In this article, Miranda Kaufmann discusses the Cimarrons, free African people living in the Caribbean and South America.
A late 16th century painting of a trio of Maroon leaders.
© Public Domain

Who were the free African people living in the Caribbean and South America? When Drake asked Diego how he could help him take Spanish gold and silver, Diego suggested to Drake that he join forces with the Cimarrons.

The Cimarrons were substantial groups of free Africans who had escaped enslavement to set up their own communities. Typically, they had fled to remote and mountainous regions and were able to evade recapture.

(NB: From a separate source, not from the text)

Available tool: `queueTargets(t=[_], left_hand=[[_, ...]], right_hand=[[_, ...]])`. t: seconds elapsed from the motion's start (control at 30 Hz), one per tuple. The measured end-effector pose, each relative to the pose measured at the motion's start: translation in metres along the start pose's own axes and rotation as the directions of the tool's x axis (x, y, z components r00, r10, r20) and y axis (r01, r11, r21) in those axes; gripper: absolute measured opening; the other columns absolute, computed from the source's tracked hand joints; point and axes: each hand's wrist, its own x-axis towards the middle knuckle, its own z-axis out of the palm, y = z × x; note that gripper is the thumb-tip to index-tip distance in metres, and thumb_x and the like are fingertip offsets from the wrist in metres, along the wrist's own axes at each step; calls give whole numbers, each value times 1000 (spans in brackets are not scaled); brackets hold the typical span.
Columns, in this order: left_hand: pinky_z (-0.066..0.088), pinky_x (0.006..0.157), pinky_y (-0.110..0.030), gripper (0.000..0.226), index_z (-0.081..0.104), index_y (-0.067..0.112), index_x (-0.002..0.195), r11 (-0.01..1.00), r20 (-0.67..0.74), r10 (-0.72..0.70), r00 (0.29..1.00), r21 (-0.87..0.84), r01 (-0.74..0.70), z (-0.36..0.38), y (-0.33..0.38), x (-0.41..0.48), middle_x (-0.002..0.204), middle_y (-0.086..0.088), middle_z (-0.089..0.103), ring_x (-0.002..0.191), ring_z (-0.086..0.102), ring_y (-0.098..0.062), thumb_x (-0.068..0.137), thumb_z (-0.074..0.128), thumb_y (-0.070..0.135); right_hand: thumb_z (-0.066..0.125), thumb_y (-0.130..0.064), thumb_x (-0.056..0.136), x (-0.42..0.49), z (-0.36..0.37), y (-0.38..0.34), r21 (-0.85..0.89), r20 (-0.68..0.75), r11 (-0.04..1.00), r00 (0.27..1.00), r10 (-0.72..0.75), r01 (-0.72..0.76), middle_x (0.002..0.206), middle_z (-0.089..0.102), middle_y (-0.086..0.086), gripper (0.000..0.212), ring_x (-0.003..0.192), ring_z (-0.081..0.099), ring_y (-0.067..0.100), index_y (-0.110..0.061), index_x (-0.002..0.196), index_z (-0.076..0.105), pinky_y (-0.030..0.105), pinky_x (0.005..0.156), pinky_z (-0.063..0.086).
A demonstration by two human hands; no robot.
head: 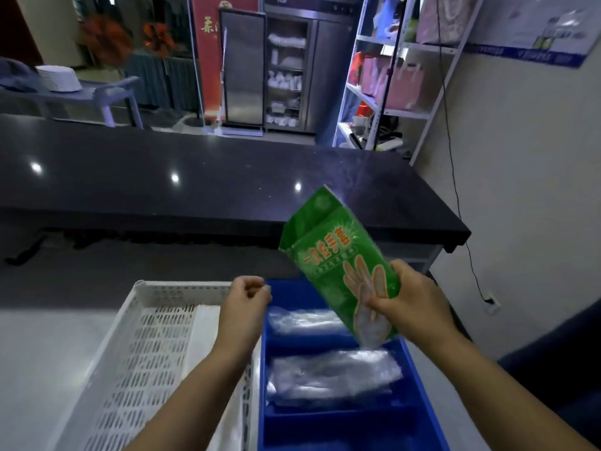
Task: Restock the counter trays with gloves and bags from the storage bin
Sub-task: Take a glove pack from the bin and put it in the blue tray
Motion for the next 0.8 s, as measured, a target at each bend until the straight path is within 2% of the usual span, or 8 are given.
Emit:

The Cimarrons set up their own communities called palenques, often intermarrying with the indigenous native people. The Cimarrons became well established in Panama and across the Spanish colonies. There were 3 palenques in Panama, one in Portabello, one near Panama City in the mountains, and one in the region south of Panama City.

How many Cimarrons were there in the Americas?

Records of the time indicate that successful escape from enslavement was common. For example in 1571, a Spanish Bishop claimed that just under a third of Africans who arrived in Panama each year escaped. By 1573, it was estimated that there were around 3000 Cimarrons in the region.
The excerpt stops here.